**EXERCISE DESCRIPTION**: Copy each line below in which the string "left" appears.

Recorded data
====
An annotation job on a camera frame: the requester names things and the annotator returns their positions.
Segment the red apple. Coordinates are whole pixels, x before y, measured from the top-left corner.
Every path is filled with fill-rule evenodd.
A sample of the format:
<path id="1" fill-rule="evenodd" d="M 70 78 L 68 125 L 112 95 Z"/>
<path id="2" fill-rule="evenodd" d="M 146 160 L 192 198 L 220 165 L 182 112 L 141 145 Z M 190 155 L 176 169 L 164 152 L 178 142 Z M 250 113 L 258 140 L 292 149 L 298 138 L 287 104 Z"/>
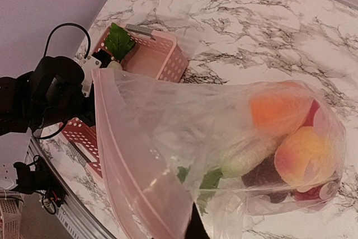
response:
<path id="1" fill-rule="evenodd" d="M 315 117 L 317 111 L 319 110 L 319 108 L 320 108 L 320 104 L 314 99 L 311 104 L 308 115 L 305 119 L 305 122 L 303 123 L 302 126 L 313 126 L 314 117 Z"/>

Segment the red strawberry fruit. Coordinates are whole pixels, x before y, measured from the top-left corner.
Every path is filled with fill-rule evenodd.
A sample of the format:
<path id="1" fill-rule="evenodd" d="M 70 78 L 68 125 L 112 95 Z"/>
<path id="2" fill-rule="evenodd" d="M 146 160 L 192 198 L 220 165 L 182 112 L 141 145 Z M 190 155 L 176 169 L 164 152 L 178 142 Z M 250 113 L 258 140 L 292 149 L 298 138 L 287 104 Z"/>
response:
<path id="1" fill-rule="evenodd" d="M 331 197 L 335 196 L 336 192 L 337 192 L 337 183 L 332 181 L 321 186 L 313 187 L 303 193 L 299 191 L 294 191 L 293 197 L 297 201 L 328 200 Z"/>

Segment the pink perforated plastic basket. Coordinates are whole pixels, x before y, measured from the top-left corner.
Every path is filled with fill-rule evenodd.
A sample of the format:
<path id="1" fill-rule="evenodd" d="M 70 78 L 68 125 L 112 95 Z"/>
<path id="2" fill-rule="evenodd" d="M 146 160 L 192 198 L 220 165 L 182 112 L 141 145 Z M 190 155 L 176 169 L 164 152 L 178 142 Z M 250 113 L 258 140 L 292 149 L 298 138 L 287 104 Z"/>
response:
<path id="1" fill-rule="evenodd" d="M 135 41 L 134 48 L 120 63 L 123 70 L 162 81 L 180 81 L 189 63 L 173 35 L 132 24 L 120 27 Z M 62 136 L 68 141 L 72 155 L 102 181 L 96 128 L 74 118 L 64 127 Z"/>

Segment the clear zip top bag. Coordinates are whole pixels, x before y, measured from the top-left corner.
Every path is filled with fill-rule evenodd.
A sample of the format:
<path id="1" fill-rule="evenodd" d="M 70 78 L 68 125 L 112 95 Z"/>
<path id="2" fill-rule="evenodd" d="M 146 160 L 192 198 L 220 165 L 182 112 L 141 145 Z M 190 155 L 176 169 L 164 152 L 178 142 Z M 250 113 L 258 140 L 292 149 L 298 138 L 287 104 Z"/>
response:
<path id="1" fill-rule="evenodd" d="M 241 238 L 246 215 L 314 212 L 336 195 L 346 130 L 304 82 L 92 77 L 103 180 L 127 238 Z"/>

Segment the white radish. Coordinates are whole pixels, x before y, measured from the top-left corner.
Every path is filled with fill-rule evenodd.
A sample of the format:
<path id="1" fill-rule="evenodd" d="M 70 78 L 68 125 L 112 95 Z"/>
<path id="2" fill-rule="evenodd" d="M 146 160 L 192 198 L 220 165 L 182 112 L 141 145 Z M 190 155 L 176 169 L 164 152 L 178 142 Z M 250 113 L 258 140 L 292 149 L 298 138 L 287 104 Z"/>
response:
<path id="1" fill-rule="evenodd" d="M 116 61 L 111 61 L 109 64 L 108 64 L 108 66 L 107 66 L 108 68 L 112 68 L 112 69 L 114 69 L 114 70 L 122 70 L 123 68 L 122 68 L 122 66 L 121 66 L 121 64 L 120 63 L 118 63 L 118 62 L 116 62 Z"/>

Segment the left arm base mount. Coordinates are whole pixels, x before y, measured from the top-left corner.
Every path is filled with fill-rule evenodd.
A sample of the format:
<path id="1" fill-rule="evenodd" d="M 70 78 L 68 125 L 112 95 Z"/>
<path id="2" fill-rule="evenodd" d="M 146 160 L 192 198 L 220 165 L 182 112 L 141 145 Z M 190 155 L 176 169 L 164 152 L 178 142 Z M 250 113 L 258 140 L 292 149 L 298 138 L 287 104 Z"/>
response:
<path id="1" fill-rule="evenodd" d="M 42 207 L 47 213 L 56 215 L 67 193 L 45 160 L 35 155 L 31 163 L 15 162 L 13 167 L 17 179 L 12 191 L 26 195 L 39 194 Z"/>

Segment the green lettuce leaf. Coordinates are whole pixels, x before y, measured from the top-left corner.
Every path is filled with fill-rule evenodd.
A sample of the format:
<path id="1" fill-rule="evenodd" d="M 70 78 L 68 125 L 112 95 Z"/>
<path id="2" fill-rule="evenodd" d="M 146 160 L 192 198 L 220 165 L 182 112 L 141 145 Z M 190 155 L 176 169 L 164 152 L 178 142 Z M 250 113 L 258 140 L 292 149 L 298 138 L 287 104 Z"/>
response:
<path id="1" fill-rule="evenodd" d="M 135 47 L 135 41 L 122 27 L 112 23 L 105 39 L 105 46 L 112 56 L 121 62 L 127 53 Z"/>

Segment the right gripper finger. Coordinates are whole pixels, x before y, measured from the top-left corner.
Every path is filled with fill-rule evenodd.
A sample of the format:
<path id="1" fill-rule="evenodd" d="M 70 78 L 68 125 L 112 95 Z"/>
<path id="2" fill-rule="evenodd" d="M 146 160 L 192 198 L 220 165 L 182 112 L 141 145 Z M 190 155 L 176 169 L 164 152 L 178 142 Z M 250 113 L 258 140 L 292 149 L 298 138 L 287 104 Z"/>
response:
<path id="1" fill-rule="evenodd" d="M 192 215 L 187 226 L 185 239 L 210 239 L 204 228 L 195 203 L 193 203 L 192 206 Z"/>

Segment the dark purple beet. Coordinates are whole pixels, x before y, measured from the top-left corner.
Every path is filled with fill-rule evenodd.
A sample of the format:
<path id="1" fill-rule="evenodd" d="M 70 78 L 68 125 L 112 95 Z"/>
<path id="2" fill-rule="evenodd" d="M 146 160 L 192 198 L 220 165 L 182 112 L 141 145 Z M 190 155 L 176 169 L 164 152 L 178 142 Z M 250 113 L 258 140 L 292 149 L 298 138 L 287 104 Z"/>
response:
<path id="1" fill-rule="evenodd" d="M 264 187 L 272 189 L 273 187 L 285 185 L 274 165 L 274 154 L 265 158 L 253 170 L 242 176 L 243 184 L 246 187 Z M 263 195 L 267 195 L 269 201 L 274 204 L 283 202 L 288 196 L 289 191 L 267 191 Z"/>

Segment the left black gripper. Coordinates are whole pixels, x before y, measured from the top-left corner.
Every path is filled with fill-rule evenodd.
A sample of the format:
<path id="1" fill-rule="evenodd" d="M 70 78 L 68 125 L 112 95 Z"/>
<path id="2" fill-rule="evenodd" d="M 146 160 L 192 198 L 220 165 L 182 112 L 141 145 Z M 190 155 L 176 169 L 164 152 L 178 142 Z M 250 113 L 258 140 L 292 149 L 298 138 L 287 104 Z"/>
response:
<path id="1" fill-rule="evenodd" d="M 36 131 L 73 118 L 94 126 L 94 93 L 84 96 L 83 81 L 84 71 L 74 60 L 64 56 L 43 57 L 29 77 L 29 128 Z"/>

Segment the orange tangerine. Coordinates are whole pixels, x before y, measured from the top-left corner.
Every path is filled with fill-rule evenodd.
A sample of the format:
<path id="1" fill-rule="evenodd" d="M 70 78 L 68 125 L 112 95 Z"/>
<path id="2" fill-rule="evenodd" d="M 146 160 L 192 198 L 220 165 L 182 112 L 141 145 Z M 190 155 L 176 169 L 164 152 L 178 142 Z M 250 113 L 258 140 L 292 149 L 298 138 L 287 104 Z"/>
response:
<path id="1" fill-rule="evenodd" d="M 313 97 L 301 84 L 276 82 L 249 100 L 254 126 L 275 137 L 295 132 L 306 120 Z"/>
====
**ANSWER SPACE**:
Segment the red apple. Coordinates are whole pixels, x before y, measured from the top-left corner.
Segment the red strawberry fruit. Coordinates are whole pixels, x before y, measured from the top-left corner.
Segment the pink perforated plastic basket. Coordinates are whole pixels, x before y, measured from the top-left corner.
Segment the clear zip top bag. Coordinates are whole pixels, x before y, measured from the top-left corner.
Segment the white radish. Coordinates are whole pixels, x before y, measured from the top-left corner.
Segment the left arm base mount. Coordinates are whole pixels, x before y, measured from the top-left corner.
Segment the green lettuce leaf. Coordinates are whole pixels, x before y, measured from the top-left corner.
Segment the right gripper finger. Coordinates are whole pixels, x before y, measured from the top-left corner.
Segment the dark purple beet. Coordinates are whole pixels, x before y, measured from the top-left corner.
Segment the left black gripper. Coordinates are whole pixels, x before y, measured from the top-left corner.
Segment the orange tangerine. Coordinates are whole pixels, x before y, measured from the top-left corner.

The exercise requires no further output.